Archive for March 29, 2019

Friday, March 29, 2019

AirPower Canceled

Matthew Panzarino (tweet, Hacker News):

Apple has canceled the AirPower product completely, citing difficulty meeting its own standards.

“After much effort, we’ve concluded AirPower will not achieve our high standards and we have cancelled the project. We apologize to those customers who were looking forward to this launch. We continue to believe that the future is wireless and are committed to push the wireless experience forward,” said Dan Riccio, Apple’s senior vice president of Hardware Engineering in an emailed statement today.

[…]

Everything I’ve personally heard (Apple is saying nothing officially) about the AirPower delay has been related to tough engineering problems related to the laws of physics. Specifically, I’ve heard that they ran too hot because the 3D charging coils in close proximity to one another required very, very cautious power management.

I guess this was a recent decision because AirPower is apparently mentioned in the packaging for the just-released 2019 AirPods.

Alistair Charlton:

Thankfully, the accessory industry has leapt at the opportunity and is now sprinted toward the open goal Apple left presented for them. Some wireless charging mats power two devices, some even power three, and they all look very similar to Apple’s fallen AirPower.

Juli Clover:

The Boost Up Wireless Charging Dock, which debuted in September, is the newest and most versatile offering, combining a Qi wireless charger with an Apple Watch charging puck and an extra USB-A port.

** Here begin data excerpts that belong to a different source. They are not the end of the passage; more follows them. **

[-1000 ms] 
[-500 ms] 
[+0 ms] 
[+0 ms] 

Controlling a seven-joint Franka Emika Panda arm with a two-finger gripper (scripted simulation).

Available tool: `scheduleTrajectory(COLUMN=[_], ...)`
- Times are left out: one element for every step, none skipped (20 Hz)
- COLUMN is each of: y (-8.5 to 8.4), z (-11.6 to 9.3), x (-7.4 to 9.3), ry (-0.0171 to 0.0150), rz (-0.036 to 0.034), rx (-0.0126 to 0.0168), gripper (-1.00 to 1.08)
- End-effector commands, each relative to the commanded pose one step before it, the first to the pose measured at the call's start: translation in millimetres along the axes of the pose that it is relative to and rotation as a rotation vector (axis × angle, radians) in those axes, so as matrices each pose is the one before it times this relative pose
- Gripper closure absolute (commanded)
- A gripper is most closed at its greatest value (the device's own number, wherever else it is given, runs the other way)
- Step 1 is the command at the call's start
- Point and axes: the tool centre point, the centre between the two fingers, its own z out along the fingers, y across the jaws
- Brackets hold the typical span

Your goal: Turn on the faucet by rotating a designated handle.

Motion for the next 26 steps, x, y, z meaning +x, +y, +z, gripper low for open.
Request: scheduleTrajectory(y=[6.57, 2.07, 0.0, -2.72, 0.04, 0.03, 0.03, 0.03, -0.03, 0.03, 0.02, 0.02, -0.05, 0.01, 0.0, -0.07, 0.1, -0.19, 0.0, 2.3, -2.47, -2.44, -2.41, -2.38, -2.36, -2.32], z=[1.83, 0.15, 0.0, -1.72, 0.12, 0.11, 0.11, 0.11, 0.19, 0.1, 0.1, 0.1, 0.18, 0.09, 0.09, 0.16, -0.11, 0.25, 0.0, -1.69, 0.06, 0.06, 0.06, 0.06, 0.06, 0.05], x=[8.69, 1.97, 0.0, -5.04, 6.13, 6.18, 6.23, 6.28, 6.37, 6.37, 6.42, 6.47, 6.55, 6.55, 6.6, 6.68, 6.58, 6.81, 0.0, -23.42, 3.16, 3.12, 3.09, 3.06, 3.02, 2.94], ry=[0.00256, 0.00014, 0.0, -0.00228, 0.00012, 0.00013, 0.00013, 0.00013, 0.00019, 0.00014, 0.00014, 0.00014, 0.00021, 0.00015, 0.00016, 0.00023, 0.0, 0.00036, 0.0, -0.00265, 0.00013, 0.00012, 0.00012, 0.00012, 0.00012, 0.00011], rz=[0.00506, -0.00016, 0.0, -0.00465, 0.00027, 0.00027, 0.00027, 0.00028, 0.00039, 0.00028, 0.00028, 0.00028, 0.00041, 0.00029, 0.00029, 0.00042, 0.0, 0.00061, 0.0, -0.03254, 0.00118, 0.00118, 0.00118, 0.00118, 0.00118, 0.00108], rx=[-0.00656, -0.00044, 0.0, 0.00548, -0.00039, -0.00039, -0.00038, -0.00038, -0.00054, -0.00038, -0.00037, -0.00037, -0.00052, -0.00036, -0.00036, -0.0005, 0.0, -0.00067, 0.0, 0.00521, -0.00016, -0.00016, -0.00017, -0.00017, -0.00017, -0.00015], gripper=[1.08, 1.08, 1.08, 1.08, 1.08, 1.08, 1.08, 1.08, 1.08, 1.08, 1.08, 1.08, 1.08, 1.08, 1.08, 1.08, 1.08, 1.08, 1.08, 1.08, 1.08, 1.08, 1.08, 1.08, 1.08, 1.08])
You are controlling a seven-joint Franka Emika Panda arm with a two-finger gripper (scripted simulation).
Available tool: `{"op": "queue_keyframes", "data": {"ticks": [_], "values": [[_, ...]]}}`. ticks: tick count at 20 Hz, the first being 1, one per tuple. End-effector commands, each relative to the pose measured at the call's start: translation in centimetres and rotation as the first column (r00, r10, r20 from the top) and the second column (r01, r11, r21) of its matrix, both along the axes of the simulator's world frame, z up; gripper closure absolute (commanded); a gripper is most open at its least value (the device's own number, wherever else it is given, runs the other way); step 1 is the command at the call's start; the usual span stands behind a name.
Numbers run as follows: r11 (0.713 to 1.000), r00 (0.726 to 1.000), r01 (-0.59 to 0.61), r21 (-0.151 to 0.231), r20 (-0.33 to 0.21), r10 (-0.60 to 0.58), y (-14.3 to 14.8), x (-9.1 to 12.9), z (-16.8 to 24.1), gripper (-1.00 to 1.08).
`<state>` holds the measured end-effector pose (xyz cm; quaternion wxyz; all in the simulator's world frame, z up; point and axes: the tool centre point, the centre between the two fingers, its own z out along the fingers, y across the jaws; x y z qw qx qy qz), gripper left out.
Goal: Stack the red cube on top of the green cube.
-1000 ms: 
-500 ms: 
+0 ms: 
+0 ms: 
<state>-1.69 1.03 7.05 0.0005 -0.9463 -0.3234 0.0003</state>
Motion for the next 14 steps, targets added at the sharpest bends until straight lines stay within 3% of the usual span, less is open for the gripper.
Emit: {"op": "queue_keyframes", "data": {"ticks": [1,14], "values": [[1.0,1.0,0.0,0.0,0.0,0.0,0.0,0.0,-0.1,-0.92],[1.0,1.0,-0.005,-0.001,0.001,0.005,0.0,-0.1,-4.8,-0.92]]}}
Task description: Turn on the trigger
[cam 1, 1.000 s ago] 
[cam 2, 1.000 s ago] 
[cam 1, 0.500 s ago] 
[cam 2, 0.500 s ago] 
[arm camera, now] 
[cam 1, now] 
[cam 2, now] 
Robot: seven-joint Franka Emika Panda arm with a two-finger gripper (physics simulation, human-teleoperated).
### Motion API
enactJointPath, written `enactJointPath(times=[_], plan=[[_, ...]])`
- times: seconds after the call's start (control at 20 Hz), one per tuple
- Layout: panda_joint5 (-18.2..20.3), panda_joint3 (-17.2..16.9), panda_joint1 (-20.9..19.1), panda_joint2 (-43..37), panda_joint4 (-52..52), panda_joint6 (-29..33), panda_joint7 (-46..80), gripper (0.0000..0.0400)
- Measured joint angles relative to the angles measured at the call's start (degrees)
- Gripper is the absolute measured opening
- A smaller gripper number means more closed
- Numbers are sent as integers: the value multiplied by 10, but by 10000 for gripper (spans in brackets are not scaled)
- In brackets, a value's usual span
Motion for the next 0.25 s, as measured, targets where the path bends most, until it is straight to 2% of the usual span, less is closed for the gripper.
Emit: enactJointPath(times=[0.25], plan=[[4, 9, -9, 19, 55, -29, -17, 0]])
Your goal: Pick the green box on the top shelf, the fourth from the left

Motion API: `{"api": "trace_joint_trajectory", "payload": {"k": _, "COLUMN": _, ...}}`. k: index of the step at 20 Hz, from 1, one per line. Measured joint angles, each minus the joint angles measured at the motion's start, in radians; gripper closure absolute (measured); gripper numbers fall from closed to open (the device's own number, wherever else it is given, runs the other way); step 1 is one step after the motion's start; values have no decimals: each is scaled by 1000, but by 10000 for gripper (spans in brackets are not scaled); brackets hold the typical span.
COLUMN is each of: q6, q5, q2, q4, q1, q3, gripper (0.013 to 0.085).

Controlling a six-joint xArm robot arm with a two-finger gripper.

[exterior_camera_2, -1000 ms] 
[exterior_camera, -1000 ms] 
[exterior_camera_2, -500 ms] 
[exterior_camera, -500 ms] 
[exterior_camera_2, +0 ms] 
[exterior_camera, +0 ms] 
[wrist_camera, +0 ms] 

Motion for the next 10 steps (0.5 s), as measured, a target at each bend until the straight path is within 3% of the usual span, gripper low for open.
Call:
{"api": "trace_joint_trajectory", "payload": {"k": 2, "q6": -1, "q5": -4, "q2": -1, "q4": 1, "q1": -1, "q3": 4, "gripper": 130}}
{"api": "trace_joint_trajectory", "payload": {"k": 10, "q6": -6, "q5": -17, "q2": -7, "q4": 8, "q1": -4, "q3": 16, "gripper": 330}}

How come Apple couldn’t do what these other companies have? Do they have lower standards for heat/safety? Was AirPower trying for a smaller sized pad?

Previously:

Update (2019-03-29): Uluroo:

Apparently they were going for 21 to 24 coils. They could have just done three, but they probably didn’t want to compete in the category unless they had a big quality differentiator

It was complex engineering in the name of a simpler experience. Having more coils would have allowed users to place a device anywhere on the mat, so different spots wouldn’t get better charge. It would have been good, but it seems to be one of those impossible engineering tasks.

Steve Troughton-Smith:

At least for me, AirPower poisoned the well for Qi chargers; I now need one that can charge multiple devices at once and won’t bother with anything less, but simultaneously Apple has effectively told us that multiple coils will burn your house down so don’t try it

Uluroo:

AirPower was only a fire hazard because it had six or seven times the coils, and they overlapped. It’s safe to go with other options.

Benjamin Mayo:

Schiller, Sept 2017 event: “This is not possible with current standards but our team knows how to do this.” … “we will work with the Qi standards team to incorporate these benefits into the future of the standard, to make wireless charging better for everyone”.

Nick Lockwood:

Apple used to be famous for never pre-announcing products.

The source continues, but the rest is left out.